The Interaction between Modules, MPI and Parallel Filesystems

Many sites that use modules have hundred to thousands of nodes connected to large parallel filesystems. Some care has to be taken when a user’s job scripts start a parallel mpi execution to avoid problems with the parallel filesystem. Module commands in a user’s ~/.bashrc or ~/.cshrc can overload or cause timeouts in a parallel filesystem.

At TACC, we do a couple of things to avoid this problem. We have seen this timeout problem for mpi programs that execute more than 1000 nodes, but when this problem occurs will depend on relative speeds of the network and the parallel filesystem.

It is helpful to outline the proceedure that we use at TACC to start a job on a compute node for a user

  1. The bash user submits a job to the scheduler.

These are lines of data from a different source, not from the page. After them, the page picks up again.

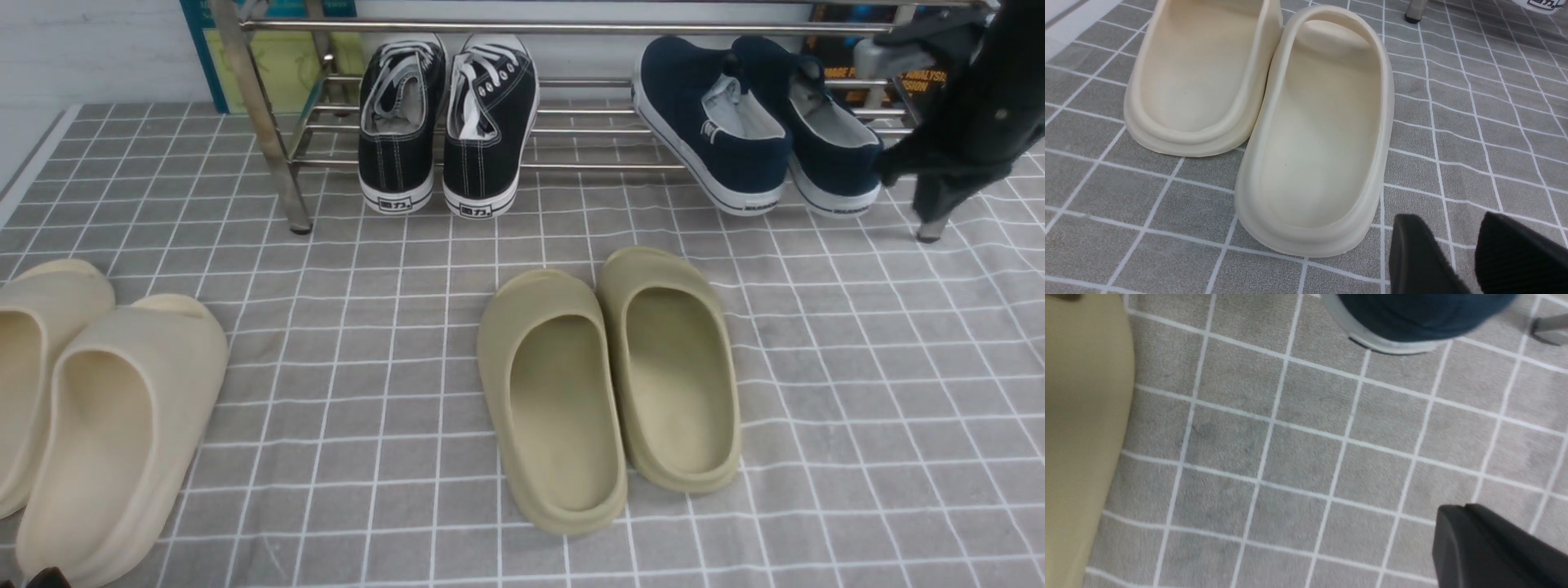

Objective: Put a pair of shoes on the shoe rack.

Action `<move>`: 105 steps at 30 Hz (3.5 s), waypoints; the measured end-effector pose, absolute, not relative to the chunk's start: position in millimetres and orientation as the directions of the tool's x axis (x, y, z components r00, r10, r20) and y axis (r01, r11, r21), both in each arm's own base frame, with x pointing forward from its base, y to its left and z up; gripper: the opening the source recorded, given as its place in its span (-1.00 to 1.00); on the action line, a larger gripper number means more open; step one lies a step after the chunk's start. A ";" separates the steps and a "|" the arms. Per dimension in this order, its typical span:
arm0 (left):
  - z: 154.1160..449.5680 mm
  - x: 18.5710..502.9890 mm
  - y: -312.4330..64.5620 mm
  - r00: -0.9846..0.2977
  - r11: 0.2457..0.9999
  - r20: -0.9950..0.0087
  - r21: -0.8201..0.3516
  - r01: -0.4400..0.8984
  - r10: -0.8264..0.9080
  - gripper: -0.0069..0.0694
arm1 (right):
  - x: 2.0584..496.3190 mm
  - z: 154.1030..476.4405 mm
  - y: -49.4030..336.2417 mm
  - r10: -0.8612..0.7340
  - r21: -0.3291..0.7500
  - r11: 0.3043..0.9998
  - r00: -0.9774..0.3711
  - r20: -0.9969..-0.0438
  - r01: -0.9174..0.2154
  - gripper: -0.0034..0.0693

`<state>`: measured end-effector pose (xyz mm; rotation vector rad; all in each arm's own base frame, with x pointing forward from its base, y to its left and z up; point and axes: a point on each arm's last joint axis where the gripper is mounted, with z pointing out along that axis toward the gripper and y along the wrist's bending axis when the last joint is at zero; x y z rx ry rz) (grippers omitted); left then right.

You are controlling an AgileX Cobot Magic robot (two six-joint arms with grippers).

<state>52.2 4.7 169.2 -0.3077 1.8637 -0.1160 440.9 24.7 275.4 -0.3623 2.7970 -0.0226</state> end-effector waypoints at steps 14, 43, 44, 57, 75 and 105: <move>169.2 52.2 4.7 -0.281 0.960 -0.921 -0.234 -0.153 -0.269 -0.19 | 480.9 250.2 41.9 -0.128 0.049 0.980 -0.798 -0.589 -0.193 -0.92; 169.2 52.2 4.7 -0.281 0.960 -0.921 -0.234 -0.153 -0.269 -0.19 | 468.1 258.1 108.7 -0.269 0.047 0.928 -0.753 -0.600 -0.368 -0.89; 169.2 52.2 4.7 -0.281 0.960 -0.921 -0.234 -0.153 -0.269 -0.19 | 470.1 259.2 108.9 -0.253 0.049 0.932 -0.742 -0.620 -0.359 -0.89; 169.2 52.2 4.7 -0.281 0.960 -0.921 -0.234 -0.153 -0.269 -0.19 | 428.9 321.4 102.7 -0.280 0.066 0.919 -0.761 -0.586 -0.389 -0.89; 169.2 52.2 4.7 -0.281 0.960 -0.921 -0.234 -0.153 -0.269 -0.19 | 205.4 422.2 57.0 -0.235 0.008 0.920 -0.567 -0.790 -0.393 -0.89; 169.2 52.2 4.7 -0.281 0.960 -0.921 -0.234 -0.153 -0.269 -0.19 | 82.9 378.8 32.7 -0.187 0.011 0.923 -0.474 -0.860 -0.384 -0.87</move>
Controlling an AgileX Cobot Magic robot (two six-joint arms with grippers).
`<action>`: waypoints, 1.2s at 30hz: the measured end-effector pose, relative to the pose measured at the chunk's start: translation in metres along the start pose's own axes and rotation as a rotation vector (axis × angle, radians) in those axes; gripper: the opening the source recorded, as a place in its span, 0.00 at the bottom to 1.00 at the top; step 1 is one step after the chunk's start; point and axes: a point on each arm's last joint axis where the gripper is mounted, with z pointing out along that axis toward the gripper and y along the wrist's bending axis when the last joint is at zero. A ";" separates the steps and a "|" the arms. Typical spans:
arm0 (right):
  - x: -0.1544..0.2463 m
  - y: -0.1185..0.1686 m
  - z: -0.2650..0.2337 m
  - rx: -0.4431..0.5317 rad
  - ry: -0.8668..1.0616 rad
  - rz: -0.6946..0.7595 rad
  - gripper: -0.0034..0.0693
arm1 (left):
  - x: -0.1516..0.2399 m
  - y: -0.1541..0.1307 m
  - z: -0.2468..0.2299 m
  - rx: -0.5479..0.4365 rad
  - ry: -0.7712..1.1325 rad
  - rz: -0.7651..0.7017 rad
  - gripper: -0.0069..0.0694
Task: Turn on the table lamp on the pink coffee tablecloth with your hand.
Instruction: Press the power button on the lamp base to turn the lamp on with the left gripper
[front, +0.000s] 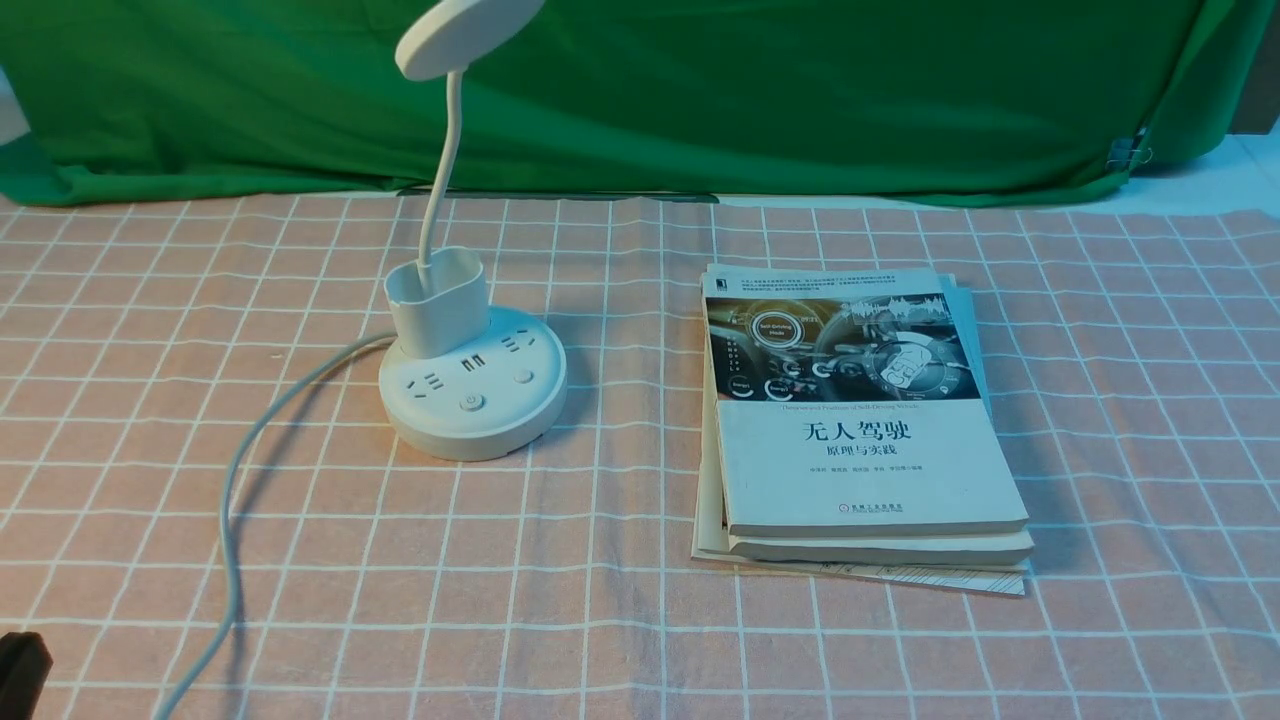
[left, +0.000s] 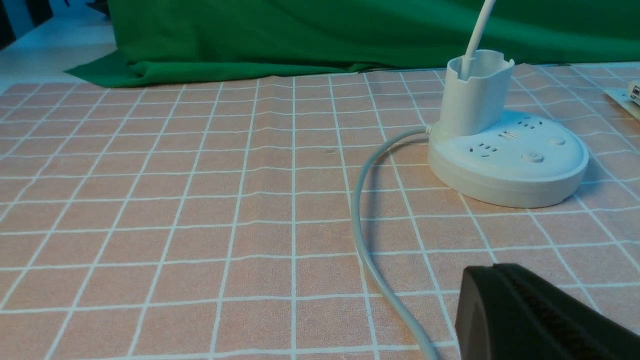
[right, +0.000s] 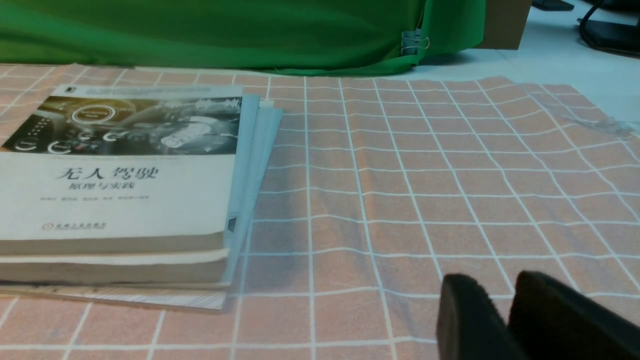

  2. The current environment is captured

  3. That environment passed to the shell script that starts on a compute node.

  4. The user’s job script starts an mpi execution.

  5. The mpi execution starts an interactive non-login (and not prompt) shell on every node.

  6. This non-login interactive shell sources the user’s ~/.bashrc

  7. Then the environment found at the start of mpi execution is passed to all nodes.

It is the sixth step that causes the problem. If there are any module load commands in ~/.bashrc, these module commands will be started on every node at about the same time. The module command has to walk the directories listed in $MODULEPATH to find the modules. This hits the parallel filesystem hard when there are thousands of nodes.

At TACC we define an environment variable call ENVIRONMENT (a clever name, no?) to be BATCH when a job is started on a compute node. We provide every user with a default ~/.bashrc that has the following section:

if [ -z "$__BASHRC_SOURCED__" -a "$ENVIRONMENT" != BATCH ]; then
  export __BASHRC_SOURCED__=1

  ##########################################################
  # **** PLACE MODULE COMMANDS HERE and ONLY HERE.      ****
  ##########################################################

  # module load git

fi

This way modules are only loaded once on the initial shell and not reloaded on subshells or on compute nodes during job submission.

Some users won’t follow our guidelines so as an extra layer of protection we make the module be a no-op for bash users.

The module command for bash is defined to be:

module () {
   eval $( $LMOD_CMD bash "$@" ) ...
}

Normally, $LMOD_CMD points the lmod command but on compute nodes we have the following startup behavior for bash users:

# Compute notes set the ENVIRONMENT var to BATCH for non-interactive shells.
if [ -z "$PS1" ]; then
  export ENVIRONMENT=BATCH

  # If we are in BATCH mode then turn off the module command.
  if [ -z "$TACC_DEBUG" ]; then
    export LMOD_CMD=':'
    export LMOD_SETTARG_CMD=':'
  fi
fi

By making $LMOD_CMD be a colon, we make the module command silently do nothing. Unfortunately, this only works for bash and not tcsh or zsh users. We want module command to work in a user’s job submission script:

#!/bin/bash
#SBATCH ...

module load intel mvapich2
ibrun ./my_mpi_program        # start parallel executation.

Note that the total environment is passed by our parallel job starter ibrun. So there is no need for a user’s ~/bashrc or similar file to load modules. In fact it can lead to problems if the user’s current module environment loads modules that don’t match the environment that ibrun pushes to the compute nodes.

Tcsh and Zsh source the startup scripts sourced in /etc/profile.d/ for shell script startup. This is how the module command is defined there. If we redefined $LMOD_CMD for those shell, module command would not work in tcsh or zsh scripts.

Bash uses a different technique. It only uses the value of $BASH_ENV. If that variable points to a file then that file is source. Lmod defines that variable to point to a file that defines the module command. So re-defining $LMOD_CMD in the startup scripts won’t affect the module commands in the job submission script, just in the parallel execution when ~/.bashrc is sourced.

One drawback to redefining $LMOD_CMD is that if bash user tries to invoke a shell script to run in parallel any module command will silently do nothing.